酸洗いの注意点

金属加工やメッキには酸洗いが必要

金属を加工したり溶接をする場合やメッキ加工をする場合には、前処理として酸洗いを行います。酸洗いは金属の表面の酸化被膜を取り除くことで、溶接強度を増したりメッキを付きやすくする処理の事を言います。
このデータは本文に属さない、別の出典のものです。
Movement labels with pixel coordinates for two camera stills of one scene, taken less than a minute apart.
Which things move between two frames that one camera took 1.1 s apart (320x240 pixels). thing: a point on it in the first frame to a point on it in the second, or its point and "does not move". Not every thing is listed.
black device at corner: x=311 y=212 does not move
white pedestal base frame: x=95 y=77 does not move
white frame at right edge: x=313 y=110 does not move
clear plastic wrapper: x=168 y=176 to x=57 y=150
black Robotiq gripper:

酸洗いにもその目的や程度によっていくつかの種類があります。電子部品を電解メッキする場合には、やはり酸によって電極の表面の酸化被膜を取り除いたり、異物を除去してメッキが付きやすくするのですが、化研(化学研磨)などと呼ばれます。さらに、強力な酸によって表面を荒らすことでメッキを付きやすくする加工はエッチングとも呼ばれます。このエッチングは金属を溶かすことで、電極パターンを形成するために行われることもあります。

排水や換気に注意する

酸洗いには塩酸や硫酸・フッ酸などの強力な酸を使用します。これを行うためには、排水や換気に十分注意をしなければなりません。もしもの事があれば、人体や地球環境に多大な影響を与えてしまうからです。通常メッキを行うためにはその施設・設備について行政への届け出と許可が必要となります。確かに効果が高くて、金属加工には必要な酸洗いですが素人が簡単にできる物ではありません。専門の業者に委託して、適切な設備や専門の職人によって加工してもらうことが必要となります。日本の酸洗いの技術は非常に進んでおり、専門業者では自動で酸の濃度や酸洗いを行う時間などが管理されるようになっています。メッキ加工やエッチング処理を行う場合には専門の業者によく相談して委託しましょう。

金属表面処理の種類は多岐にわたるため、製品や部品の材質や形状に合わせて選定することが必要になります。